What the task asks: Print out the whole listing below exactly as it is written.

Supplied information:
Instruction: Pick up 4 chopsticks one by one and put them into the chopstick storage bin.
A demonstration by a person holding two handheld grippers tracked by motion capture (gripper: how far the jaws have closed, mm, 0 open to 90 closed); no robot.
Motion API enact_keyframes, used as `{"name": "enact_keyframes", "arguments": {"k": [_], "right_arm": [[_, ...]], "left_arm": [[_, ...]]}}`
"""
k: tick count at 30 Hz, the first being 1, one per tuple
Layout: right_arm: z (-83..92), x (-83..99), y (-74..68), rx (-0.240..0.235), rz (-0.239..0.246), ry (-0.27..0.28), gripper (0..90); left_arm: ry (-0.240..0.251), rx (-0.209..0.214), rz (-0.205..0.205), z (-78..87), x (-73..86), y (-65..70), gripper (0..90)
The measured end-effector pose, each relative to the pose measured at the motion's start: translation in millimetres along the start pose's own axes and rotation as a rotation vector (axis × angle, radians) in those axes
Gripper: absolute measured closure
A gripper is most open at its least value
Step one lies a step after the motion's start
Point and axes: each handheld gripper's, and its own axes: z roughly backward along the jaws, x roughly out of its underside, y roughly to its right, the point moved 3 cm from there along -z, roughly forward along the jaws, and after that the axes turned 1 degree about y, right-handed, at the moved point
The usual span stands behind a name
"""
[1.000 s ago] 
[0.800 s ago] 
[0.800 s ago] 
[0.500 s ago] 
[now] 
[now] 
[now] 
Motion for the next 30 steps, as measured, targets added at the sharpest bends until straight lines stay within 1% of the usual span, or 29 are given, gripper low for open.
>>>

Finished task:
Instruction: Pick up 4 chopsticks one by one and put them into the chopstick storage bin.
A demonstration by a person holding two handheld grippers tracked by motion capture (gripper: how far the jaws have closed, mm, 0 open to 90 closed); no robot.
Motion API enact_keyframes, used as `{"name": "enact_keyframes", "arguments": {"k": [_], "right_arm": [[_, ...]], "left_arm": [[_, ...]]}}`
"""
k: tick count at 30 Hz, the first being 1, one per tuple
Layout: right_arm: z (-83..92), x (-83..99), y (-74..68), rx (-0.240..0.235), rz (-0.239..0.246), ry (-0.27..0.28), gripper (0..90); left_arm: ry (-0.240..0.251), rx (-0.209..0.214), rz (-0.205..0.205), z (-78..87), x (-73..86), y (-65..70), gripper (0..90)
The measured end-effector pose, each relative to the pose measured at the motion's start: translation in millimetres along the start pose's own axes and rotation as a rotation vector (axis × angle, radians) in those axes
Gripper: absolute measured closure
A gripper is most open at its least value
Step one lies a step after the motion's start
Point and axes: each handheld gripper's, and its own axes: z roughly backward along the jaws, x roughly out of its underside, y roughly to its right, the point moved 3 cm from there along -z, roughly forward along the jaws, and after that the axes turned 1 degree about y, right-handed, at the moved point
The usual span stands behind a name
"""
[1.000 s ago] 
[0.800 s ago] 
[0.800 s ago] 
[0.500 s ago] 
[now] 
[now] 
[now] 
Motion for the next 30 steps, as measured, targets added at the sharpest bends until straight lines stay within 1% of the usual span, or 29 are given, gripper low for open.
>>>

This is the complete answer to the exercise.